# Table of Contents
* [Exploring fenaroli parsing](#Exploring-fenaroli-parsing)
	* [Loading plaintext generated by slate (on AWS instance)](#Loading-plaintext-generated-by-slate-%28on-AWS-instance%29)
	* [RE for flavor compounds](#RE-for-flavor-compounds)
	* [RE for ingredients](#RE-for-ingredients)


In [25]:
from __future__ import division
import numpy as np
import pandas as pd
import scipy.stats as st
import itertools
import math
from collections import Counter, defaultdict
# %load_ext autoreload
%autoreload 2

In [27]:
import cPickle as pickle
import slate 
import re

In [26]:
import matplotlib.pylab as plt
import matplotlib as mpl
plt.rcParams['figure.figsize'] = (12.0, 6.0)
%matplotlib inline
%load_ext base16_mplrc
%base16_mplrc light default

The base16_mplrc extension is already loaded. To reload it, use:
  %reload_ext base16_mplrc
Setting plotting theme to default-light. Palette available in b16_colors


# Exploring fenaroli parsing

([A-Z]{3,50}\s?[A-Z]{3,50}\s?[A-Z]{3,50}) # original re for the flavor compounds

## Loading plaintext generated by slate (on AWS instance)

In [4]:
with open('doc_joined.pkl', 'r') as f:
    joined = pickle.load(f)
with open('doc_split.pkl', 'r') as f:
    split = pickle.load(f)

In [5]:
cleaned_joined = joined.replace('\n\n', 'zxzxzxzx').replace('\n',' ').replace('.', ' ')

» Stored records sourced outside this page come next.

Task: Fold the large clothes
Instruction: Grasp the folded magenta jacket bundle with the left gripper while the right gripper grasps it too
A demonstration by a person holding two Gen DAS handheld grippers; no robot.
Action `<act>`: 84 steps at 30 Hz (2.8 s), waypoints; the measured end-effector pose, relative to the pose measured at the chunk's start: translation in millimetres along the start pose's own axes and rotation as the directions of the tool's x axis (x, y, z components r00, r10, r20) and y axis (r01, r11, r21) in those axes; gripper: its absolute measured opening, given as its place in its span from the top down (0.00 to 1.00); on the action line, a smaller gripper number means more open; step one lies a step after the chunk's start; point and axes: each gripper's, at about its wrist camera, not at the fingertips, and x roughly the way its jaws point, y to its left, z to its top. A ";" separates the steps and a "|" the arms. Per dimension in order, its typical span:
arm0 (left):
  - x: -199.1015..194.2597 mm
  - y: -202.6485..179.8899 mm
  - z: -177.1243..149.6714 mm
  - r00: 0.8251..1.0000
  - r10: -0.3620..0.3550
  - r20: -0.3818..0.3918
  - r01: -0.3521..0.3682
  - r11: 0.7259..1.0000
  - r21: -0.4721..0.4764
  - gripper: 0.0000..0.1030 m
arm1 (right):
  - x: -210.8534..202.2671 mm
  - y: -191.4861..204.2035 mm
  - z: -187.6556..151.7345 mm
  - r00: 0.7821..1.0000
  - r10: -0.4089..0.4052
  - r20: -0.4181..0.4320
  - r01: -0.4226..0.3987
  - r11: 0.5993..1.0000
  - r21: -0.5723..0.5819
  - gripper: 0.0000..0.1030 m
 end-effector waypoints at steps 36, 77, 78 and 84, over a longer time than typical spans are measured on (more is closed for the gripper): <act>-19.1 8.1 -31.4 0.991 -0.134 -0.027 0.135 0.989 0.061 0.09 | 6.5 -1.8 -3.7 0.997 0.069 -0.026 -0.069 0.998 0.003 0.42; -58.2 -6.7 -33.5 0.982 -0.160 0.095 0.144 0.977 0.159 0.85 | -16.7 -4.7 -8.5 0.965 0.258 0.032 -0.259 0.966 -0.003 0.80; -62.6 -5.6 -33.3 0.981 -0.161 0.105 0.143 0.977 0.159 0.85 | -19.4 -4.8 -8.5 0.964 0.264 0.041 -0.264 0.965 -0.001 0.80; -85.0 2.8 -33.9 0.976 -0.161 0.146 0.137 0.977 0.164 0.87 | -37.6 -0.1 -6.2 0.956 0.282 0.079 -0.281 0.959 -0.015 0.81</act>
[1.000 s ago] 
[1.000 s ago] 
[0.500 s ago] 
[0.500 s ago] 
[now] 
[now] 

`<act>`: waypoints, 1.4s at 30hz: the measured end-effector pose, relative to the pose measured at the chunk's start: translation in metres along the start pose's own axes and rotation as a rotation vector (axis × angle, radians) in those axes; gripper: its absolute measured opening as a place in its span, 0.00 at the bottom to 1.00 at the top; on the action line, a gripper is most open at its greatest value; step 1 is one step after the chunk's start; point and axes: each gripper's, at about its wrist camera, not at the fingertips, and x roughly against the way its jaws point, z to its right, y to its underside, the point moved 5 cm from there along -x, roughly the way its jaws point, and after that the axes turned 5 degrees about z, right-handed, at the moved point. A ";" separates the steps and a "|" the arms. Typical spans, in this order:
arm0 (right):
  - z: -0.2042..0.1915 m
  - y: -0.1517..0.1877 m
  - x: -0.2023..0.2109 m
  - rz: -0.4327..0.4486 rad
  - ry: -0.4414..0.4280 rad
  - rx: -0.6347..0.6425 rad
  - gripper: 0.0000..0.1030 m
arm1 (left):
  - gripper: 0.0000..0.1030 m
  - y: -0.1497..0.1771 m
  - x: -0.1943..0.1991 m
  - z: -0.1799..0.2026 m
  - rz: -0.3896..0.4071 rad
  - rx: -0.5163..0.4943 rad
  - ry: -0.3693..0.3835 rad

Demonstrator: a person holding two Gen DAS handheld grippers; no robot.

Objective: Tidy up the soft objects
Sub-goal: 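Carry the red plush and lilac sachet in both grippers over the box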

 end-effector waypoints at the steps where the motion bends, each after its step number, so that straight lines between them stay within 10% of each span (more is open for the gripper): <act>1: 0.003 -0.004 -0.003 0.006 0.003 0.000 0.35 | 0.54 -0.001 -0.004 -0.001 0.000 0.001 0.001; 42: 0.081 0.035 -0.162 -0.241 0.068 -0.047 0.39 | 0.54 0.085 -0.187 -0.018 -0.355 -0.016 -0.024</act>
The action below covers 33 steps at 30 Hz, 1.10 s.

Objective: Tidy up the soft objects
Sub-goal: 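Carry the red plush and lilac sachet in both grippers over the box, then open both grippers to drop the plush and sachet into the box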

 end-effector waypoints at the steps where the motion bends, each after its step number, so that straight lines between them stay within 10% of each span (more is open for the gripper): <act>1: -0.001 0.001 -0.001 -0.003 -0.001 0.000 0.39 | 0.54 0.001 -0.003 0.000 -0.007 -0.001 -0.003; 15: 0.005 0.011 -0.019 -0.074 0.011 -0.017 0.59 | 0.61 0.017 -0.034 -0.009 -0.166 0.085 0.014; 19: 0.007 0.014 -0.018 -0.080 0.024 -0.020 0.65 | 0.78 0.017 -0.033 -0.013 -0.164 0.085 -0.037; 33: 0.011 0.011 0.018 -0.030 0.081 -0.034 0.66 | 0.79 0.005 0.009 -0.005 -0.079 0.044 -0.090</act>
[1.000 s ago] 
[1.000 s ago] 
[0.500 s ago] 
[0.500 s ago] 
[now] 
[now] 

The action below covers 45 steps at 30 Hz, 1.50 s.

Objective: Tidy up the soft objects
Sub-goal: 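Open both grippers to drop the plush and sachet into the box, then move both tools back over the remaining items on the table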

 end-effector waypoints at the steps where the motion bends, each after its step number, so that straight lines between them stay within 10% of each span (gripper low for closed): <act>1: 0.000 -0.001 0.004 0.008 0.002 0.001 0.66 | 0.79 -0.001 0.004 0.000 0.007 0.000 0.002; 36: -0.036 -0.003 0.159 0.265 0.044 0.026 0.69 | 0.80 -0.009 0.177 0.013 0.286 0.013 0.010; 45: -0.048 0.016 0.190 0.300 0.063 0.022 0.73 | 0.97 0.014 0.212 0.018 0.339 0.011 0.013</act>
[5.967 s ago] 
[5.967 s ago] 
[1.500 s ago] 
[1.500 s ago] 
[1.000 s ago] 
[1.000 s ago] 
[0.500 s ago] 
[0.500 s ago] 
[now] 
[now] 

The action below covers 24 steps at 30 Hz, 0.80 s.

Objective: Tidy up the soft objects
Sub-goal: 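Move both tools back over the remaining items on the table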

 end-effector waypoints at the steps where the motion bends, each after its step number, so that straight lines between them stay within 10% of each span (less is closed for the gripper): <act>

entries I'm interested in start at split doc 17

## RE for flavor compounds

In [53]:
sq = re.compile('(\d?-?[A-Z]{2,50}[,-|\s]?[A-Z]{2,50}[,-|\s]?[A-Z]{2,50})')
raw_flavor_compounds = re.findall(sq, joined)
# terms_to_remove = ['FEMA PADI','EINECS', 'EMA PADI', 'EINECS NO','FEMA PAD','JECFAN']

In [51]:
flavor_series = pd.Series(raw_flavor_compounds)
top_terms = list(flavor_series.value_counts().index.values[:10])

In [54]:
top_terms[:10]

['EINECS',
 'FEMA.PADI',
 '2-METHYL',
 'METHYL',
 '4-METHYL',
 'METHYLTHIO',
 '3-METHYL',
 '5-DIMETHYL',
 '5-METHYL',
 'EXTRACT']

In [8]:
flavor_compounds = [compound.replace('\n','') for compound in raw_flavor_compounds]

In [11]:
flavor_comp = [comp for comp in flavor_compounds if comp not in to_remove and comp[:2] != '-C']

In [9]:
cnt = Counter(flavor_compounds)
to_remove = [k for k, v in cnt.iteritems() if v > 1]

## RE for ingredients

In [49]:
sq = re.compile('Natural occurrence: (.+?)\zxzxzxzx')
raw_ingredients = re.findall(sq, cleaned_joined)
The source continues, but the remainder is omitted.